Dovrà continuare a percepire l’assegno di mantenimento nonostante l’infedeltà. Anzi la cifra che le verrà riconosciuta sarà ritoccata al rialzo perché deve essere adeguato al costo della vita della città dove si trasferita nel 2019, ovvero Londra.  E’ quanto stabilito dalla Cassazione in merito alla vicenda dell’imprenditore Ferruccio Ferragamo, 76 anni, che nonostante i tradimenti dell’ex moglie Ilaria Giusti (più giovane di lui di 20 anni) dovrà continuare ad elargirle l’assegno, pari a 60mila euro al mese.

Della decisione degli Ermellini ne scrive oggi il Messaggero. Ferragamo è presidente dell’omonima casa di moda che ha un patrimonio stimato in circa 4 miliardi di euro. L’assegno da 60 mila euro dovrà essere aggiornato perché l’ex moglie dopo la separazione si è trasferita nel Regno Unito con l’unico figlio, oggi maggiorenne, e la cifra, secondo quanto stabilito dalla Cassazione, dovrà essere adeguata al costo della vita di Londra.

Si tratta dell’ennesimo capitolo di una vicenda iniziata nel 2019 di un coppia sposata in Italia nel marzo 2004. L’ex moglie voleva che la causa di divorzio venisse decisa in un tribunale britannico, mentre Ferragamo ha ottenuto che il giudice competente fosse quello di Firenze.

Nella decisione della Cassazione c’è anche un punto a favore dell’imprenditore toscano. “La prima sezione civile della Suprema Corte, nell’ordinanza depositata ieri – scrive il quotidiano romano -, ha aperto la strada alla possibilità che l’addebito del divorzio (ossia la colpa della rottura del matrimonio) gravi sulla consorte, spiegando che all’iniziale tolleranza dell’imprenditore verso l’infedeltà della moglie si sono sommate ulteriori storie dell’ex prodotte in giudizio”.

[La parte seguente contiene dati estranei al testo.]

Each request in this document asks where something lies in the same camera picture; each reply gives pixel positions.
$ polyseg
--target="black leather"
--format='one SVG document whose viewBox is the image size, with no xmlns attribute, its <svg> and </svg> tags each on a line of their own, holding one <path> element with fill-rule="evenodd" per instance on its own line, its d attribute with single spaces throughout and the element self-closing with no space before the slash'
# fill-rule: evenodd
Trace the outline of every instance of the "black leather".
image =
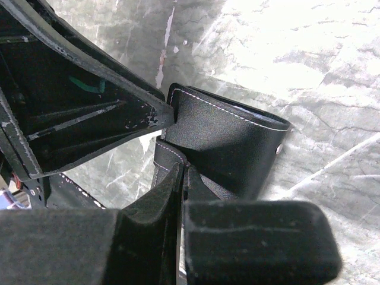
<svg viewBox="0 0 380 285">
<path fill-rule="evenodd" d="M 290 123 L 179 84 L 172 84 L 167 102 L 176 123 L 157 140 L 155 179 L 160 181 L 173 163 L 183 161 L 199 171 L 219 198 L 257 198 Z"/>
</svg>

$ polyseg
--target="scratched surface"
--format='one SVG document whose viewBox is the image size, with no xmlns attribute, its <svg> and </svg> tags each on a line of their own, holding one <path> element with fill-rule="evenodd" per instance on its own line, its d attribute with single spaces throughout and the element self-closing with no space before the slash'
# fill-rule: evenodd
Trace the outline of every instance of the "scratched surface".
<svg viewBox="0 0 380 285">
<path fill-rule="evenodd" d="M 115 59 L 293 123 L 263 199 L 308 200 L 344 258 L 332 284 L 379 284 L 380 2 L 50 0 Z M 154 143 L 133 140 L 67 174 L 107 207 L 148 191 Z"/>
</svg>

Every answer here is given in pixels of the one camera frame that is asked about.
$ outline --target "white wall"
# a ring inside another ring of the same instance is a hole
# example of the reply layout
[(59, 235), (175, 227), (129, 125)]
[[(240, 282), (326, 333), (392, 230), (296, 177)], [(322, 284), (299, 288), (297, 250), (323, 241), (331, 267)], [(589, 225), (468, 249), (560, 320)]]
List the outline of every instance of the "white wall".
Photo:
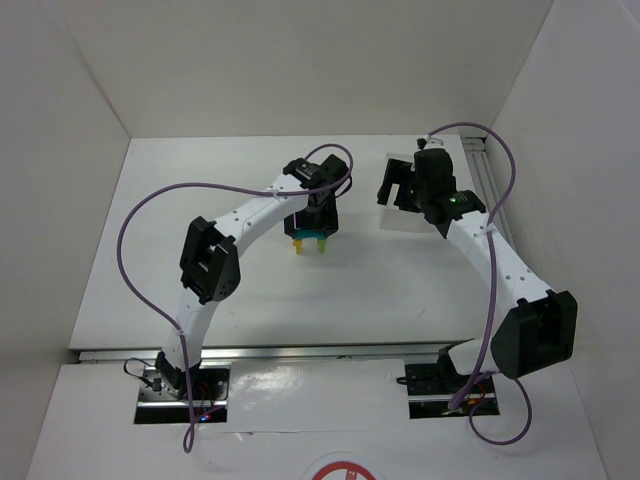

Ferragamo, infatti “aveva chiesto di essere ammesso a provare che la predetta relazione era stata seguita da altre, in tal modo lasciando chiaramente intendere che la tolleranza da lui inizialmente manifestata era venuta meno, a causa della reiterata violazione del dovere di fedeltà che aveva determinato il fallimento dell’unione”. Adesso la parola passa ora ai giudici della Corte d’Appello di Firenze.